Content starts

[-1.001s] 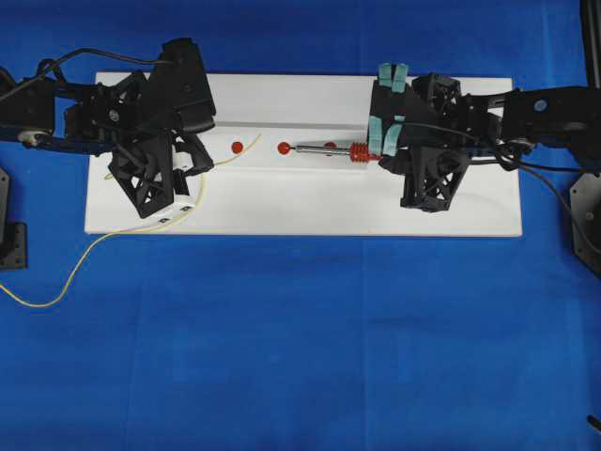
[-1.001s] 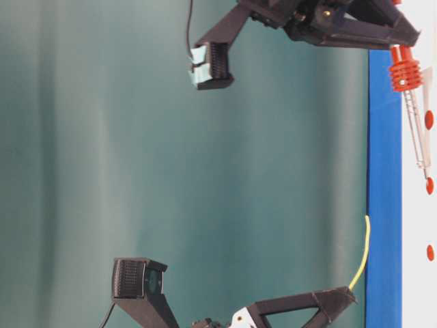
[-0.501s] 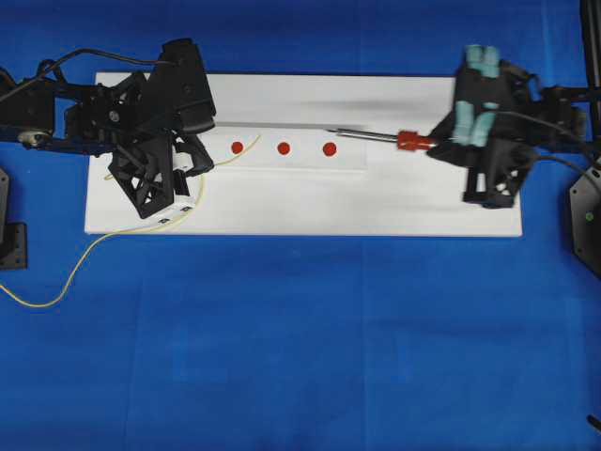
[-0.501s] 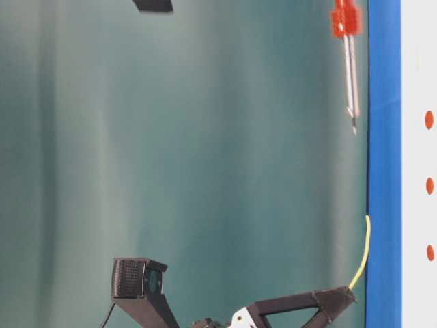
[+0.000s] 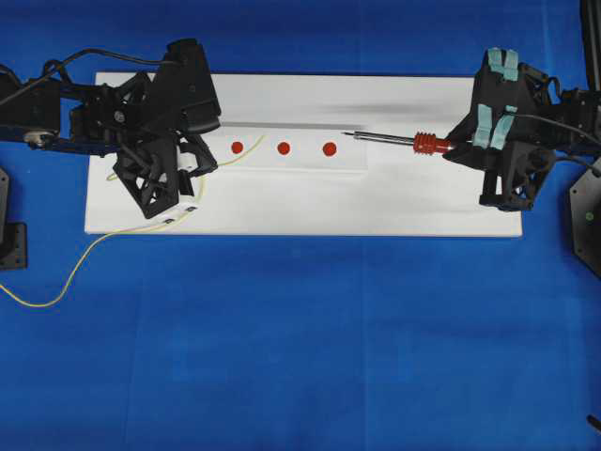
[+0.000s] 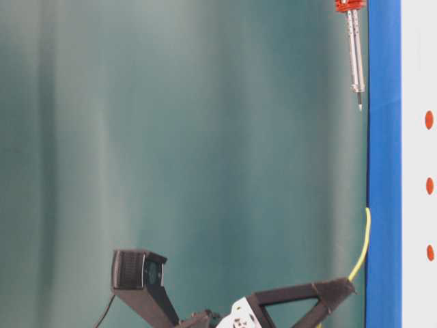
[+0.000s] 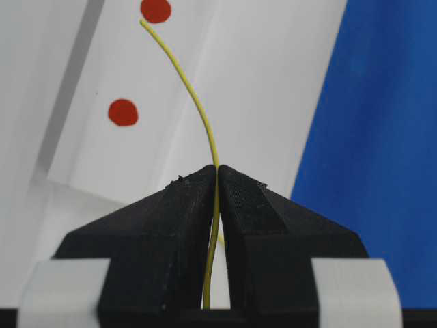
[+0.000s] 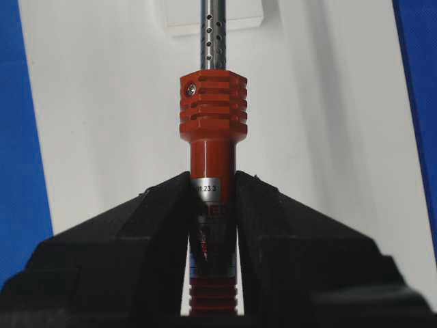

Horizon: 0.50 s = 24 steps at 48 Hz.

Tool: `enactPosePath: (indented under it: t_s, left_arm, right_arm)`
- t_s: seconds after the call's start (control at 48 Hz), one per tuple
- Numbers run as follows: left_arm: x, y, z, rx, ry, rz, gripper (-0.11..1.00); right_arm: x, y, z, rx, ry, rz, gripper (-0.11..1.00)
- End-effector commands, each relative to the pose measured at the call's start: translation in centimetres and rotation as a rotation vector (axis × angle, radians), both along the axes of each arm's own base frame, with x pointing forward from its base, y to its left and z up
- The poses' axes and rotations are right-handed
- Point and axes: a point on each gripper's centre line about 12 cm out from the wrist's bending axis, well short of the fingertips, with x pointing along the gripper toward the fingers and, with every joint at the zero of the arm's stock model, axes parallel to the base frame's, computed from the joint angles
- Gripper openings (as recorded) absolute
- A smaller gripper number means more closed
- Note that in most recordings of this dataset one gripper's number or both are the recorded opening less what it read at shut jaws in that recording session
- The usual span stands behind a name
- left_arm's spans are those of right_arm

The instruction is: Touch the tip of the soldering iron to the tip of the solder at the mark.

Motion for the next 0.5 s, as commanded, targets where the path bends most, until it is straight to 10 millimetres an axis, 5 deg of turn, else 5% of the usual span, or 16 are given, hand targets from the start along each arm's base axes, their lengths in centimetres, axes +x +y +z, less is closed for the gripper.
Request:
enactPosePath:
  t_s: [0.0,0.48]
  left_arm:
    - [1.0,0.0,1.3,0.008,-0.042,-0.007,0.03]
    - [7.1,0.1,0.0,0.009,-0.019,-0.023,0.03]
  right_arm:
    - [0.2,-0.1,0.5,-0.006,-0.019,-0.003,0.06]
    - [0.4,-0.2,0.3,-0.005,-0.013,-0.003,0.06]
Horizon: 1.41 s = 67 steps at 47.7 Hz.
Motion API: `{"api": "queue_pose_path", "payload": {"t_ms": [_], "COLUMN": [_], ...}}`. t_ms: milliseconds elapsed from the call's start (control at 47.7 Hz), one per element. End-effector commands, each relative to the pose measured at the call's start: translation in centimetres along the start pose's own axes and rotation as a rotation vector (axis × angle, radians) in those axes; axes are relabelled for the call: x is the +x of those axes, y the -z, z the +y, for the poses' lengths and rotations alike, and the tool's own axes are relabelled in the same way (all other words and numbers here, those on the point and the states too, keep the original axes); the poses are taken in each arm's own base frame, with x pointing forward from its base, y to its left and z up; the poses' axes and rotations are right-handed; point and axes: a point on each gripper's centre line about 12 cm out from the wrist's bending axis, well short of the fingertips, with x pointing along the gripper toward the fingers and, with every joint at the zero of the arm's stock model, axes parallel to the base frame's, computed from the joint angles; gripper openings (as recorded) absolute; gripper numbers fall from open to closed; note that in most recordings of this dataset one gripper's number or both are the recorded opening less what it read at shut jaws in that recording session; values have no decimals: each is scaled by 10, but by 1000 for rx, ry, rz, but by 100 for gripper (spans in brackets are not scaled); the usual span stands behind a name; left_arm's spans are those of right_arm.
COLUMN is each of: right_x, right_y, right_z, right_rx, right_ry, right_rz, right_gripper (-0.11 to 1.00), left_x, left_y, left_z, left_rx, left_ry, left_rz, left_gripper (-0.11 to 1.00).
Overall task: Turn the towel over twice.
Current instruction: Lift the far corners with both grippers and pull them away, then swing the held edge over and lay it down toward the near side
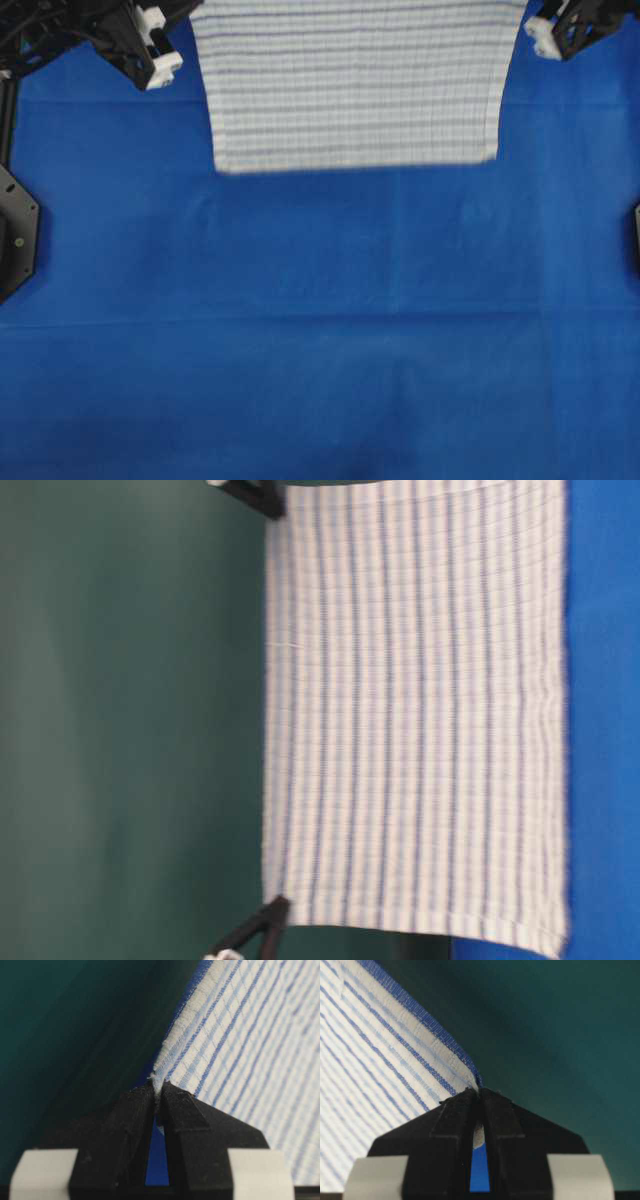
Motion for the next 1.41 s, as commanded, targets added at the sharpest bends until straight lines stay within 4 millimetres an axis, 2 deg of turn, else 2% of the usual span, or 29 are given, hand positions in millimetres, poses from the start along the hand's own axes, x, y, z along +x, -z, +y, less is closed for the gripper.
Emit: {"api": "queue_pose_path", "payload": {"t_ms": [0,273,399,567,818,1175,1385], "right_x": [-20,-61,-73,-77,-77,-90,-90], "right_y": [-24,-38,-37,-27,1,38,66], "right_z": [-7,2,12,31,78,147,181], "right_rx": [6,8,9,2,-19,-76,-128], "right_ry": [24,-8,-40,-102,-270,-491,-558], "right_rz": [-80,-192,-194,-132,-25,123,231], "right_gripper": [7,7,7,7,7,7,7], "left_x": [-8,-41,-52,-58,-62,-81,-91], "left_y": [-24,-55,-58,-54,-33,9,33], "left_z": [7,10,4,-16,-50,-112,-149], "left_rx": [-6,-3,0,14,45,72,82], "left_ry": [-21,-20,3,77,207,442,575], "left_rz": [-71,-132,-146,-118,-28,65,132], "left_gripper": [3,3,3,3,3,3,3]}}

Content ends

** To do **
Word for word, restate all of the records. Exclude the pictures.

** Written response **
[-1.001s] 
[-1.001s] 
[-0.501s] 
[-0.501s] 
[+0.000s] 
[+0.000s] 
[+0.000s] 
[+0.000s] 

Horizon: 0.50 s = 24 steps at 48 Hz.

Tool: `enactPosePath: (indented under it: t_s, left_arm, right_arm)`
- t_s: seconds after the call's start (control at 48 Hz), one per tuple
- Numbers run as follows: left_arm: x, y, z, rx, ry, rz, gripper (-0.11..1.00); right_arm: x, y, z, rx, ry, rz, gripper (-0.11..1.00)
- End-effector commands, each relative to the pose measured at the call's start: translation in centimetres and rotation as a rotation vector (axis × angle, radians), both along the axes of each arm's own base frame, with x pointing forward from its base, y to its left and z up
- The poses' axes and rotations are right-handed
- Point and axes: a point on each gripper's centre line about 12 cm out from the wrist's bending axis, well short of the fingertips, with x pointing along the gripper toward the fingers and, with every joint at the zero of the arm's stock model, axes parallel to the base frame's, computed from the joint angles
- Gripper openings (as recorded) absolute
- A smaller gripper number means more closed
- Note that in most recordings of this dataset one gripper's number or both are the recorded opening less what it read at shut jaws in that recording session
- The usual span stands behind a name
- left_arm's spans are those of right_arm

The instruction is: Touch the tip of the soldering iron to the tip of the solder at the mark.

Motion for the next 0.5 s, as commanded, targets where the path bends most, until it is straight to 10 millimetres an axis, 5 deg of turn, else 5% of the usual span, or 16 are given, hand targets from the start along each arm's base axes, their lengths in centimetres, axes +x +y +z, less is closed for the gripper.
Request:
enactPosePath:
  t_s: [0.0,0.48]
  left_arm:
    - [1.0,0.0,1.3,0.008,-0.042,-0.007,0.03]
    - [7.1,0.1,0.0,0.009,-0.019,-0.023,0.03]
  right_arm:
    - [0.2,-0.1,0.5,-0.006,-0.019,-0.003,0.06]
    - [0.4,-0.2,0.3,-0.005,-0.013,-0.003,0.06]
Horizon: 1.41 s = 67 steps at 47.7 Hz.
Motion API: `{"api": "queue_pose_path", "payload": {"t_ms": [_], "COLUMN": [_], ...}}`. t_ms: milliseconds elapsed from the call's start (control at 47.7 Hz), one per element. End-effector commands, each relative to the pose measured at the call's start: translation in centimetres along the start pose's own axes and rotation as a rotation vector (axis × angle, radians) in those axes; axes are relabelled for the call: x is the +x of those axes, y the -z, z the +y, for the poses' lengths and rotations alike, and the tool's own axes are relabelled in the same way (all other words and numbers here, those on the point and the states too, keep the original axes); the poses are taken in each arm's own base frame, with x pointing forward from its base, y to its left and z up; the poses' axes and rotations are right-handed; point and axes: a point on each gripper's centre line about 12 cm out from the wrist's bending axis, well short of the fingertips, with x pointing along the gripper toward the fingers and, with every joint at the zero of the arm's stock model, axes parallel to the base frame's, computed from the joint angles; gripper openings (as recorded) absolute; gripper numbers fall from open to closed; note that in most recordings of this dataset one gripper's number or both are the recorded opening less what it read at shut jaws in that recording session; values have no decimals: each is scaled by 10, but by 1000 for rx, ry, rz, but by 100 for gripper (spans in brackets are not scaled); the usual span stands behind a name; left_arm's spans are those of right_arm.
COLUMN is each of: right_x, right_y, right_z, right_rx, right_ry, right_rz, right_gripper (-0.11 to 1.00), left_x, left_y, left_z, left_rx, left_ry, left_rz, left_gripper (-0.11 to 1.00).
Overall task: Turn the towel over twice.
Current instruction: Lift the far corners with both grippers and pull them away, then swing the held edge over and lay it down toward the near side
Motion for the next 1.41 s, as commanded, targets added at the sharpest bends until straight lines stay within 4 millimetres an axis, 2 deg of turn, else 2% of the usual span, or 29 are given, hand positions in millimetres, poses from the start along the hand's own axes, x, y, z along +x, -z, +y, less is closed for the gripper.
Emit: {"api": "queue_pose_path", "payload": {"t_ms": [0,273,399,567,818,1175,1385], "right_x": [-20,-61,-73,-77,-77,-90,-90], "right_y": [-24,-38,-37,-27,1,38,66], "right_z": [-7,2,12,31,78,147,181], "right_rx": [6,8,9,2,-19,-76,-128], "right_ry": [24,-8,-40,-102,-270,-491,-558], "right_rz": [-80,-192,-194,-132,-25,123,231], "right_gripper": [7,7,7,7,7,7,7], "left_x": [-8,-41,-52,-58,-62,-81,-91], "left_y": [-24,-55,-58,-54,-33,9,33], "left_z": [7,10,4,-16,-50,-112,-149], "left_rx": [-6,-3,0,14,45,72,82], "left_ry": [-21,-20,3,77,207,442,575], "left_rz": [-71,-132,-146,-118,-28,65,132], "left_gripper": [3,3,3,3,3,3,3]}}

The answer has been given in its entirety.